Bolsista: GABRIELA LOUISE DA SILVA MOREIRA
Orientador(a): CLAUDIA MAGALHAES CALVET ALVAREZ
Resumo: Justificativa e Relevância. O tratamento da doença de Chagas é limitado às drogas benzonidazol e nifurtimox, que apresentam eficácia variável na fase crônica da infecção e causam severos efeitos colaterais tóxicos. Assim, a busca por drogas mais efetivas e menos tóxicas continua sendo um desafio atual. Derivados de piperina e butenolídeos, compostos sintetizados a partir de produtos naturais, mostraram atividade tripanocida promissora e merecem avançar no pipeline de desenvolvimento de drogas1,2. Em paralelo, o composto SRPIN340 e derivados, inibidores seletivos de quinase serina-arginina 1/2, são candidatos para serem avaliados contra o T. cruzi, que possui enzimas análogas à quinase alvo dos compostos3. Esses inibidores de quinases também têm potencial de desempenhar atividade dual e proteger o miocárdio durante a infecção, já que relatos anteriores mostraram que a SRPIN340 evitou danos oxidativos em cardiomiócitos e músculo cardíaco de ratos4. Além disso, estresse oxidativo5 e a infecção pelo T. cruzi 6 levam à acumulação de matriz extracelular em fibroblastos cardíacos. Assim, o inibidor SRPIN340 e derivados também podem interferir no processo de fibrose cardíaca, condição incapacitante da fase crônica da doença de Chagas.

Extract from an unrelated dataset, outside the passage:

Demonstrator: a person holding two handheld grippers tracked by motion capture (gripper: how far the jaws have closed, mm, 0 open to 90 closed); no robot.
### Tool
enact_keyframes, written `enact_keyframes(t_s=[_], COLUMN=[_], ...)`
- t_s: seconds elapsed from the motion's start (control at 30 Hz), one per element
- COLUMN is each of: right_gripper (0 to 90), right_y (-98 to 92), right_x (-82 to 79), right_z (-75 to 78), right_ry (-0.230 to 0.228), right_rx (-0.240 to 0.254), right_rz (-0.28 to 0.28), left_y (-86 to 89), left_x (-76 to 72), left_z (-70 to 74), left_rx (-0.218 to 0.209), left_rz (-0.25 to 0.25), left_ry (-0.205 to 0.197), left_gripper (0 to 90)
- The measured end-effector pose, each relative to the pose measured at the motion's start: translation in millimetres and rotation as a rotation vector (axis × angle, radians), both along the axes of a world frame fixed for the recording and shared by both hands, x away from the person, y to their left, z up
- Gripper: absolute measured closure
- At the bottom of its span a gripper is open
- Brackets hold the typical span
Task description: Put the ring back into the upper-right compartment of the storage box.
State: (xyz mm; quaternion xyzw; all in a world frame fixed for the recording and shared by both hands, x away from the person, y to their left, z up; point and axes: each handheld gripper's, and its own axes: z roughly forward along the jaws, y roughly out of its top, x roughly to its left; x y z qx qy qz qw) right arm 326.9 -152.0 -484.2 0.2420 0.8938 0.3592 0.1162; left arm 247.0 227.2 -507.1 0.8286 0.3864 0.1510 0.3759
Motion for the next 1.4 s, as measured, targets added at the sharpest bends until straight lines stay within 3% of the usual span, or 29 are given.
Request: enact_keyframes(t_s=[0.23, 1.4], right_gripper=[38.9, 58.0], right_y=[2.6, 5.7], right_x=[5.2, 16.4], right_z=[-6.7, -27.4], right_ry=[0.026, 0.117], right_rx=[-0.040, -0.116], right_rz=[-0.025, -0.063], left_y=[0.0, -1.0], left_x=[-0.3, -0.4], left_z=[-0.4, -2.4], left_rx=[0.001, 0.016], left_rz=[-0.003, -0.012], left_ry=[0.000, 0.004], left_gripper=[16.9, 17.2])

Objetivos. Avaliar a atividade tripanocida de derivados de piperina, butenolídeos e SRPIN340; investigar se SRPIN340 e derivados protegem cardiomiócitos dos danos oxidativos causados pelo T. cruzi; analisar se SRPIN340 e derivados possuem atividade anti-fibrótica em fibroblastos cardíacos infectados pelo parasita.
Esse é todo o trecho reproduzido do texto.